Tot de woonlasten worden de OZB, de afvalstoffenheffing en de rioolheffing gerekend. De woonlasten vormen het grootste deel van de opbrengst uit de gemeentelijke heffingen en daarmee grotendeels de lokale lastendruk. In onderstaande tabel wordt de ontwikkeling van de woonlasten voor een meerpersoonshuishouden weergegeven, zowel die voor eigenaren-bewoners (dus met een eigen huis) als die van huurders. Huurders betalen geen OZB en rioolheffing eigenaar.
Bedragen x € 1 | |||||
Eigenaren-bewoners | 2018 | 2019 | 2020 | Indexering 2021 | 2021 |
---|---|---|---|---|---|
Gem. WOZ-waarde | 172.000 | 188.000 | 206.000 | 8,0% | 227.000 |
OZB-eigenaar | 210,18 | 219,02 | 224,33 | 1,9% | 231,54 |
Afvalstoffenheffing* | 275,88 | 282,72 | 286,32 | 3,1% | 301,20 |
Rioolheffing eigenaar | 95,06 | 98,86 | 102,81 | 4,0% | 106,92 |
Rioolheffing gebruiker* | 84,72 | 88,08 | 91,56 | 4,0% | 95,16 |
Ontwikkeling lastendruk | 666 | 689 | 705 | 735 | |
Stijging | 2,8% | 3,4% | 2,4% | 4,2% |
Bij de berekening van de woonlasten eigenaren-bewoners is uitgegaan van een eigen woning die wordt bewoond door een gezin. De gemiddelde woningwaarde is de basis voor de berekening van de aanslag OZB. Deze waarde is berekend naar de peildatum 1 januari van het voorgaande jaar.
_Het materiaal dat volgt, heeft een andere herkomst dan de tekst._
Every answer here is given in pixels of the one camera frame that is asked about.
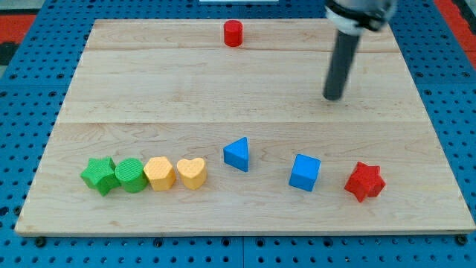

De WOZ-waarde 2021 is dus berekend naar de waardepeildatum van 1 januari 2020. De gemiddelde WOZ-waarden zijn ontleend aan de geactualiseerde gegevens uit de WOZ-administratie, waardoor deze tabel er bij de begroting anders uit ziet dan bij de jaarstukken.
Bedragen x € 1 | |||||
Huurders | 2018 | 2019 | 2020 | Indexering 2021 | 2021 |
---|---|---|---|---|---|
Afvalstoffenheffing* | 275,88 | 282,72 | 286,32 | 3,1% | 301,20 |
Rioolheffing gebruiker* | 84,72 | 88,08 | 91,56 | 4,0% | 95,16 |
Ontwikkeling lastendruk | 361 | 371 | 378 | 396 | |
Stijging | 2,2% | 2,8% | 1,9% | 4,9% |
* Voor een uitvoerbare inning dienen de tarieven deelbaar te zijn door 12.